2. The property that is the subject of this election: _____________1 shares of common stock (the “Shares”) of Bionano Genomics, Inc., a Delaware corporation (“Parent”).
3. The Shares were transferred on: ____________ _____, 2021.2
4. The Shares are subject to the following restrictions: The Shares are subject to forfeiture if the undersigned does not continue to provide services for Parent for a designated period of time. The risk of forfeiture lapses over a specified vesting period.

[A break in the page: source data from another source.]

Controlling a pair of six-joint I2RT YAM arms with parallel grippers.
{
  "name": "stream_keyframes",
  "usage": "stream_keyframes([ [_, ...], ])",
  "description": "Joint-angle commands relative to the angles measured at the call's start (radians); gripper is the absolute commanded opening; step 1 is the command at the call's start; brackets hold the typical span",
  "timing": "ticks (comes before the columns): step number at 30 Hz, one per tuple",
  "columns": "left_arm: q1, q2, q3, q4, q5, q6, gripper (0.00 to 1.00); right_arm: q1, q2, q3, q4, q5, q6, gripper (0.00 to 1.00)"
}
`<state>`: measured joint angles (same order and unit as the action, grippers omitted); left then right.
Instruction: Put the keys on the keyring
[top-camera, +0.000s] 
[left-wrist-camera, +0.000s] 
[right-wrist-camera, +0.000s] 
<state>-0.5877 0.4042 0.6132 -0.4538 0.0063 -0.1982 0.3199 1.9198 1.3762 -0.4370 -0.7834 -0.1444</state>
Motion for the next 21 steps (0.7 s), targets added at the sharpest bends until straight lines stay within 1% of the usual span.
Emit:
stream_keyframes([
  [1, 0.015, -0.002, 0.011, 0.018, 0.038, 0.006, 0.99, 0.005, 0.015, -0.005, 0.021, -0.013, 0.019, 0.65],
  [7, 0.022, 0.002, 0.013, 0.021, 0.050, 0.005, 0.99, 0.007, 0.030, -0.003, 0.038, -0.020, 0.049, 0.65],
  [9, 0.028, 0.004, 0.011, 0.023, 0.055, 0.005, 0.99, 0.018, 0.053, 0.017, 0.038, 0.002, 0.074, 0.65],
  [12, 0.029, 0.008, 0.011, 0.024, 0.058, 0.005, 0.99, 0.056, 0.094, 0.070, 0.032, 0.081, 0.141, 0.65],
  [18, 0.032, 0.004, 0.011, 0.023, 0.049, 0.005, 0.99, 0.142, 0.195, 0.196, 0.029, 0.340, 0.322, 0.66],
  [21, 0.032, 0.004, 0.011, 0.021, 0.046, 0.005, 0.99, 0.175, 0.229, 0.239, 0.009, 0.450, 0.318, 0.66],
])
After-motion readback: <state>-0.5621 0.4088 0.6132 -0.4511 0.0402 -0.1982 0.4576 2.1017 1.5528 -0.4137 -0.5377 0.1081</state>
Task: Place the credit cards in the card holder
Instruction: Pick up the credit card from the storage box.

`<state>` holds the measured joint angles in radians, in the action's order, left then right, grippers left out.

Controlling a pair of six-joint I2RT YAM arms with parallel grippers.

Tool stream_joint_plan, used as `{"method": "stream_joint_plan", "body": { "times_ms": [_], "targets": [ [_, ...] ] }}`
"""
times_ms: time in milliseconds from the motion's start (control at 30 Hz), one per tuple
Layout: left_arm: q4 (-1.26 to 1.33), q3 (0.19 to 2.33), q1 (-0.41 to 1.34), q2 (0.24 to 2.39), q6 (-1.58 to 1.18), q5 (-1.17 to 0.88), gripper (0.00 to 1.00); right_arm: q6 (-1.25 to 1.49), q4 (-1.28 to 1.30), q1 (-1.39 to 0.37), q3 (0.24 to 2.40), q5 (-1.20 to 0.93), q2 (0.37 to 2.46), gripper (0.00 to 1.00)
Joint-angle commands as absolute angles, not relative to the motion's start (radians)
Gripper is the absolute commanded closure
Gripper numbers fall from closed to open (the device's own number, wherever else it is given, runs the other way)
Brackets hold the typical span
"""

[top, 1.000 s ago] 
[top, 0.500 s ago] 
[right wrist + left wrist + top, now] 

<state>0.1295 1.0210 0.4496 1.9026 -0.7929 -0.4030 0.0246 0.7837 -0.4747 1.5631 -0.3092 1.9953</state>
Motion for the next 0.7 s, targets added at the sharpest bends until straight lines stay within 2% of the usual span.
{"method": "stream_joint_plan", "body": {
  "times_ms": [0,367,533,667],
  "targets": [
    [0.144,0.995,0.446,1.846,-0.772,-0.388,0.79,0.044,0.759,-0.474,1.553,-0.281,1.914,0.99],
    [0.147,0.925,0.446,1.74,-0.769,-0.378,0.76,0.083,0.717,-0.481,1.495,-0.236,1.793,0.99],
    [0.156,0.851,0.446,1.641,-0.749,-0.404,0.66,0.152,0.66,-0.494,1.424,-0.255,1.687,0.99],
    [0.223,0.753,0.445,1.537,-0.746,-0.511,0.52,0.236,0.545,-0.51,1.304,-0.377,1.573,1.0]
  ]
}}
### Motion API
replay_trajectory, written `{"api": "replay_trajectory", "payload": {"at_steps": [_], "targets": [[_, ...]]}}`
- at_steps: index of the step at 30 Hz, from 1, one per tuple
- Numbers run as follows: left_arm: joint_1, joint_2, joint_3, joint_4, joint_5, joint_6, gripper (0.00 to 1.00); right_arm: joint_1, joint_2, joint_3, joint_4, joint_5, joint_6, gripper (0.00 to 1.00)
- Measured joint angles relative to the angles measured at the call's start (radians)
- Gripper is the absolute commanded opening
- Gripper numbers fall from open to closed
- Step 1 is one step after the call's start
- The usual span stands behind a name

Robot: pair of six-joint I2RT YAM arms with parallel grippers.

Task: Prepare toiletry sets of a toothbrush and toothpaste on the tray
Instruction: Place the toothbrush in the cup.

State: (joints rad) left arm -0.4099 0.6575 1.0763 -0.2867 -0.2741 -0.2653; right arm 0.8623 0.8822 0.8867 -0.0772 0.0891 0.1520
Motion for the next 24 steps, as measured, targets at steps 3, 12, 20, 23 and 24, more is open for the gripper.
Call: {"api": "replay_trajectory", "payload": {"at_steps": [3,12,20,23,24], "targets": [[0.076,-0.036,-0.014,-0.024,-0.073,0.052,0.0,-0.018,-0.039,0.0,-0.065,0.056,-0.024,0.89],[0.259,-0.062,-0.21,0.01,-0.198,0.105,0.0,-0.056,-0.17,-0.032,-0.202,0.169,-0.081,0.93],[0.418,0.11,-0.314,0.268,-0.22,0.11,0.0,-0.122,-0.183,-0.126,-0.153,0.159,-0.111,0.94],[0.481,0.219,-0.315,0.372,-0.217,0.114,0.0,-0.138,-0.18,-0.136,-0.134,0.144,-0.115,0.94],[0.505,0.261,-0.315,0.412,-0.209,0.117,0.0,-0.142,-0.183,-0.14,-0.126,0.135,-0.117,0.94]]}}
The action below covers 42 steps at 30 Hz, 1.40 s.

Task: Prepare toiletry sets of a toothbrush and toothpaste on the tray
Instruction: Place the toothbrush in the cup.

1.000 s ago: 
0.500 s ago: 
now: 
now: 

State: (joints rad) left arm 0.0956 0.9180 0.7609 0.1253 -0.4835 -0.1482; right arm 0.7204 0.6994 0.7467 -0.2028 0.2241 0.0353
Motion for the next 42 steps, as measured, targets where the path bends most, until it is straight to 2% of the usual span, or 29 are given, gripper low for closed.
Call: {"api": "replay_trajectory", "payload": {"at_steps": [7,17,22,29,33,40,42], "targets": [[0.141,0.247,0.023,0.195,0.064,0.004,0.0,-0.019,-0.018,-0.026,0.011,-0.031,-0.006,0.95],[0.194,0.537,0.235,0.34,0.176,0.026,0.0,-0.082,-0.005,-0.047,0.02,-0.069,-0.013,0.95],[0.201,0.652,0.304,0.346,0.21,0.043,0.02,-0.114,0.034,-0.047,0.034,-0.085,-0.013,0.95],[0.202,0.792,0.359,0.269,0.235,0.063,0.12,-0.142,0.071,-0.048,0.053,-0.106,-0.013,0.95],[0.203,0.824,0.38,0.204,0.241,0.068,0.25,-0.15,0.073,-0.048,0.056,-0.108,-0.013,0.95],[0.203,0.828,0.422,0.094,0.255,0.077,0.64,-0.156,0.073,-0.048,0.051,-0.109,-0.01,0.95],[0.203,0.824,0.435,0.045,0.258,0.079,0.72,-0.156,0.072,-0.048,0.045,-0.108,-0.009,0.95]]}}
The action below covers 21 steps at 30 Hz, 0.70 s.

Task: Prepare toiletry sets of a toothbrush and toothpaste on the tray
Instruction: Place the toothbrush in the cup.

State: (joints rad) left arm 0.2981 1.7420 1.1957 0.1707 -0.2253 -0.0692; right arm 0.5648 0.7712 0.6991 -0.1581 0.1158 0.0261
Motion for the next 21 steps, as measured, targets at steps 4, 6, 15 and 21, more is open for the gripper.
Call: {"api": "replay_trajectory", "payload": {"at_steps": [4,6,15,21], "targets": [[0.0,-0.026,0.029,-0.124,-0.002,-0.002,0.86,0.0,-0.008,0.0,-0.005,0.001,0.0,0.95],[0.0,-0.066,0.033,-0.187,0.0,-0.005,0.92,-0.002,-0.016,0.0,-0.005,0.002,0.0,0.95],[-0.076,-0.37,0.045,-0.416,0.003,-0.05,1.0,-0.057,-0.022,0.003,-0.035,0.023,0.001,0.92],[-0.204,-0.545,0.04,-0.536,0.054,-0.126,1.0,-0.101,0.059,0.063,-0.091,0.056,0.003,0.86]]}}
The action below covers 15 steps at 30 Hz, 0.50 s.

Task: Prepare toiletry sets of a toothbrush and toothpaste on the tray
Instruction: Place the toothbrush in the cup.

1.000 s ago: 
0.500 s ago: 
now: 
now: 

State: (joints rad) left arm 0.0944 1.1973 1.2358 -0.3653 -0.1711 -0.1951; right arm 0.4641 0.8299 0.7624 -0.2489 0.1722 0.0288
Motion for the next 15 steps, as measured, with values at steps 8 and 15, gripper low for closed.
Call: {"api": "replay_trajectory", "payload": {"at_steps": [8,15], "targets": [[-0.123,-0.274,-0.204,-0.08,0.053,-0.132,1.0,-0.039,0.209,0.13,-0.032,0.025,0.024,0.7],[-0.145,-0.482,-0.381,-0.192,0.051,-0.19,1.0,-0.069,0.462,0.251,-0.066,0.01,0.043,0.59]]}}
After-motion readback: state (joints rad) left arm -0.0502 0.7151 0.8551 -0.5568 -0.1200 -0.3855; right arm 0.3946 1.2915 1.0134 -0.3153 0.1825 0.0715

5. The fair market value of the Shares at the time of transfer (determined without regard to any lapse restriction as defined in Treasury Regulation § 1.83-3(i)): ___________________.3
6. The amount paid by the undersigned for the Shares: ___________________. 4 The Shares were transferred as part of the consideration received by the undersigned incident to the acquisition of BioDiscovery, Inc., a California corporation (the “Company”) by Parent in a transaction qualifying as a “reorganization” within the meaning of Internal Revenue Code section 368(a). Gain or loss with respect to the undersigned’s shares of Company capital stock will be recognized to the extent provided by Internal Revenue Code section 356. See Revenue Ruling 2007-49, 2007-2 C.B. 237.
1 The quotient of (i) the product of (A) $30 million and (B) taxpayer’s Ownership Percentage, divided by (ii) the Parent Trading Price.
2 Closing Date.
3 $30 million multiplied by taxpayer’s Ownership Percentage.
4 $30 million multiplied by taxpayer’s Ownership Percentage.
The undersigned taxpayer will file this election with the Internal Revenue Service office with which taxpayer files his annual income tax return not later than 30 days after the date of transfer of the Shares. A copy of the election also will be furnished to the person for whom the services were performed. The undersigned is the person performing the services in connection with which the Shares were transferred.
Very truly yours,
RETURN SERVICE REQUESTED
Department of the Treasury
Internal Revenue Service
Ogden, UT ###-###-####
Re: Election Under Section 83(b) of the Internal Revenue Code
Dear Sir or Madam:
Enclosed please find an executed election under Section 83(b) of the Internal Revenue Code of 1986, as amended, filed with respect to shares of common stock of Bionano Genomics, Inc.
Also enclosed is a copy of this letter and a stamped, self-addressed envelope. Please acknowledge receipt of these materials by marking the copy when received and returning it to the undersigned.
Thank you very much for your assistance.